= YOUR TASK =
Copy each line of the material beneath that holds the word "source".

= DATA PROVIDED =
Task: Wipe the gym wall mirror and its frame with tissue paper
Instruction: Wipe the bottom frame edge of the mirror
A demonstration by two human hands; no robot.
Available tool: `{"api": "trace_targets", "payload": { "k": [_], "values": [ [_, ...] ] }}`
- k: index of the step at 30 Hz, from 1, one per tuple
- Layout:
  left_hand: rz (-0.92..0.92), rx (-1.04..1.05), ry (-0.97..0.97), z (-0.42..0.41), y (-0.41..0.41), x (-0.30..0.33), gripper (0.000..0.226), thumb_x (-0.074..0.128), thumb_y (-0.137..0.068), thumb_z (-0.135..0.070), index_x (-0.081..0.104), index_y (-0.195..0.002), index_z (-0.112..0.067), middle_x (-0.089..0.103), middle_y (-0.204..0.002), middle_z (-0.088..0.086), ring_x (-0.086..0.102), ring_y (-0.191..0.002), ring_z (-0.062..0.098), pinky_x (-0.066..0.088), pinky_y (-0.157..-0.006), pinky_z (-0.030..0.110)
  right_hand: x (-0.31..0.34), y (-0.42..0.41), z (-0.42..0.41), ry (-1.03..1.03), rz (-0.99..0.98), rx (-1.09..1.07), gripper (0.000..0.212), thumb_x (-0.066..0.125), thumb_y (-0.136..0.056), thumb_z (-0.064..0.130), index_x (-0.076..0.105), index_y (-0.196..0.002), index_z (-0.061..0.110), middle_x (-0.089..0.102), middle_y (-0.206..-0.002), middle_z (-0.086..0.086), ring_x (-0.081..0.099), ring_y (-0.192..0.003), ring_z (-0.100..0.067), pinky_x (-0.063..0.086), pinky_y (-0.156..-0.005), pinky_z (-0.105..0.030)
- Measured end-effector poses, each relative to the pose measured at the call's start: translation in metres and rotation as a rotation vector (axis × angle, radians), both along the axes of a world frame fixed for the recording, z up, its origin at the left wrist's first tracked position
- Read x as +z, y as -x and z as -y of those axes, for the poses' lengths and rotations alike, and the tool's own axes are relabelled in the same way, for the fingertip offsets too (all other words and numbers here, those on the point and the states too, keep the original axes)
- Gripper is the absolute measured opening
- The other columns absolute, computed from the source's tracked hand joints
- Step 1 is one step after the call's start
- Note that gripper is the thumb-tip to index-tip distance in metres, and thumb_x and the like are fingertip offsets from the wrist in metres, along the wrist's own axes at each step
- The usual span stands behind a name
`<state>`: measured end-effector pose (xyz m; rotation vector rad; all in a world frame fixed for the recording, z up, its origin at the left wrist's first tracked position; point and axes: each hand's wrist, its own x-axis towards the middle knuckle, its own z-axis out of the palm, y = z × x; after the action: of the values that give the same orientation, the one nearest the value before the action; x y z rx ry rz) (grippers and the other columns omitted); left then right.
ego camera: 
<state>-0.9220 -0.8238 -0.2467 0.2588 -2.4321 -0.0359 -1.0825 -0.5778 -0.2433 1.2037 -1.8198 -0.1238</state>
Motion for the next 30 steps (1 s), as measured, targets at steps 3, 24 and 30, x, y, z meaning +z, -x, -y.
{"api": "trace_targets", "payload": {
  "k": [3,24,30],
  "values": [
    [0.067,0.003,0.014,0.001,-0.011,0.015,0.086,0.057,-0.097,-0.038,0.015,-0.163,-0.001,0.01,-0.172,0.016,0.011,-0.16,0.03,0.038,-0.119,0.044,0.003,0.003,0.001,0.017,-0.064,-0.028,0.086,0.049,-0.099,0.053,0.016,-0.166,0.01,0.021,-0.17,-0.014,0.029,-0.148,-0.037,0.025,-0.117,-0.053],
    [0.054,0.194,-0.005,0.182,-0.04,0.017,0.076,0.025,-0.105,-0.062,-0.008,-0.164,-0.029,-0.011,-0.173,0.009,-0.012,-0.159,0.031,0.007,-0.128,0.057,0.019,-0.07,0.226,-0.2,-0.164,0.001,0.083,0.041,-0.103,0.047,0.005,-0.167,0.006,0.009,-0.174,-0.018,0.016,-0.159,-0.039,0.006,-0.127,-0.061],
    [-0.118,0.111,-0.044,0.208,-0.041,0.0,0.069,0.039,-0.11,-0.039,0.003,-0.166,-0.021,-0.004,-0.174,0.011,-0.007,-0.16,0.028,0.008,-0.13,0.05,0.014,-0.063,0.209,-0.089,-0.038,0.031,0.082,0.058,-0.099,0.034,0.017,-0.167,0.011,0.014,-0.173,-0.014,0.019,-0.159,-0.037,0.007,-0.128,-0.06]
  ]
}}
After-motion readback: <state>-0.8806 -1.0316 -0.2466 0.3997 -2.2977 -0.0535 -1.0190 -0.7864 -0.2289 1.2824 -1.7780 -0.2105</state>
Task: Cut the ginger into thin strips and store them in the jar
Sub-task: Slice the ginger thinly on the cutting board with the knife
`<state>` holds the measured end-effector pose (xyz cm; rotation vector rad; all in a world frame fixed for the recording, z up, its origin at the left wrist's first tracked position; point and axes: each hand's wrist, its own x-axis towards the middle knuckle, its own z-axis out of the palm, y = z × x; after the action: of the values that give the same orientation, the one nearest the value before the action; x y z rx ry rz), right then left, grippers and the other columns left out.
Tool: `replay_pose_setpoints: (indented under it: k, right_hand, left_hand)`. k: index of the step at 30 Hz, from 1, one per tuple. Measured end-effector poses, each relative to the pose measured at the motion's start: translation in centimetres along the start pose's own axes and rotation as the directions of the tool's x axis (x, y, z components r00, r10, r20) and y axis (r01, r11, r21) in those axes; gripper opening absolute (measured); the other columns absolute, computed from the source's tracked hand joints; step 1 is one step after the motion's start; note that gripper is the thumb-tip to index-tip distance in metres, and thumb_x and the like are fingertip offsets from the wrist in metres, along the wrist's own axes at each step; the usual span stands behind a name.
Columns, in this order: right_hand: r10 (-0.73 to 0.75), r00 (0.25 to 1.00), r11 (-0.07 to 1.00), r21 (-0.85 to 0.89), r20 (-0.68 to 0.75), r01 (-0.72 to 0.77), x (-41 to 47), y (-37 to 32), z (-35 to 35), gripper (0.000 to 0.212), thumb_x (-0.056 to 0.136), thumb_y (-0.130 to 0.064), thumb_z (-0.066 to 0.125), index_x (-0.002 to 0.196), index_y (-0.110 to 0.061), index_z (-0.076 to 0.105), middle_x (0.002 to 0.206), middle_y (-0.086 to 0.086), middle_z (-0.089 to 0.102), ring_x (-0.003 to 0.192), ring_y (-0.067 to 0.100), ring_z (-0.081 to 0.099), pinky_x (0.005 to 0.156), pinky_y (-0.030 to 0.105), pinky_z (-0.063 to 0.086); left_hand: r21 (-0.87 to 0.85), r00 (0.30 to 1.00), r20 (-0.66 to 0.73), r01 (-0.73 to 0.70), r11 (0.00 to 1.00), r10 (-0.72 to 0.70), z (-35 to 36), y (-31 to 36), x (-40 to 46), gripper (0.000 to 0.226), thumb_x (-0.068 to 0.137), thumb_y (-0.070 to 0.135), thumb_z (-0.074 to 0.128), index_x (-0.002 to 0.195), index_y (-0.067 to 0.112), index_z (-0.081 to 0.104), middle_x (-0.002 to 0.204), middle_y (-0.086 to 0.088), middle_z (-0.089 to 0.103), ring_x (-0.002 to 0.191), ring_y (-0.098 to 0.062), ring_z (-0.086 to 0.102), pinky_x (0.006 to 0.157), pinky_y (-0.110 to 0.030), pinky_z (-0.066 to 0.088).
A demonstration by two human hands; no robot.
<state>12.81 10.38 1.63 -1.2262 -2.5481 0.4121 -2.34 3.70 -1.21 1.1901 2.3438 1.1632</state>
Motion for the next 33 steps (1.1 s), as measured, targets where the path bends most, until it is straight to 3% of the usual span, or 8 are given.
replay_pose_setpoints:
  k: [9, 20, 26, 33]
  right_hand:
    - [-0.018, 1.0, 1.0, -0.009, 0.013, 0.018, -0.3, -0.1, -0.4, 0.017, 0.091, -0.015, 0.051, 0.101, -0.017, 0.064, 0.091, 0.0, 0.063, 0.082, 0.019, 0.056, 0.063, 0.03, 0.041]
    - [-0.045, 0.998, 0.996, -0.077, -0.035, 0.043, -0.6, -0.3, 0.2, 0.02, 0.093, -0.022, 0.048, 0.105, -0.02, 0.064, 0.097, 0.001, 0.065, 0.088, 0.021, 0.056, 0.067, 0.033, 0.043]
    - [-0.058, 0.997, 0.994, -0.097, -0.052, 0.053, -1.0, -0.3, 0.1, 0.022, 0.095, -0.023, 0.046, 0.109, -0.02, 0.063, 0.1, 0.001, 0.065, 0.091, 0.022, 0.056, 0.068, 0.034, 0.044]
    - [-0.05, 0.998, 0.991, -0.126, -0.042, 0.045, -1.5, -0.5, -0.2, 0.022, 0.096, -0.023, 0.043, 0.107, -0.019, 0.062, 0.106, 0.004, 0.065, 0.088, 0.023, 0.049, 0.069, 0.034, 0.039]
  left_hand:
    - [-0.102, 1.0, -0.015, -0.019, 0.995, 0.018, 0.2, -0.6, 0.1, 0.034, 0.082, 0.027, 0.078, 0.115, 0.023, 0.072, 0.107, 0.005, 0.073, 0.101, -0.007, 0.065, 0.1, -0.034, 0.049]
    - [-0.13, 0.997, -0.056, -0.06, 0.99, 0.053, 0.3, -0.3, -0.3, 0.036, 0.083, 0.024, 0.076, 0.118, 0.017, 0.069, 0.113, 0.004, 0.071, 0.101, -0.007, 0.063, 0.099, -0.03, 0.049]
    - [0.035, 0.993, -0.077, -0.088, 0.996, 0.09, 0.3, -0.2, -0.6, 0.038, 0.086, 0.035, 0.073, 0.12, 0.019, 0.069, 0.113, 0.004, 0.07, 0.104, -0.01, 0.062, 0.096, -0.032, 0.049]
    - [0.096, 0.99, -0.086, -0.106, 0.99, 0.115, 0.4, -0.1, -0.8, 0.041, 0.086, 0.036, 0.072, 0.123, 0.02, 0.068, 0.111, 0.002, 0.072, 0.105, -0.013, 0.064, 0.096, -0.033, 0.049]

= TASK SOLUTION =
- The other columns absolute, computed from the source's tracked hand joints
Tool: `replay_pose_setpoints: (indented under it: k, right_hand, left_hand)`. k: index of the step at 30 Hz, from 1, one per tuple. Measured end-effector poses, each relative to the pose measured at the motion's start: translation in centimetres along the start pose's own axes and rotation as the directions of the tool's x axis (x, y, z components r00, r10, r20) and y axis (r01, r11, r21) in those axes; gripper opening absolute (measured); the other columns absolute, computed from the source's tracked hand joints; step 1 is one step after the motion's start; note that gripper is the thumb-tip to index-tip distance in metres, and thumb_x and the like are fingertip offsets from the wrist in metres, along the wrist's own axes at each step; the usual span stands behind a name.

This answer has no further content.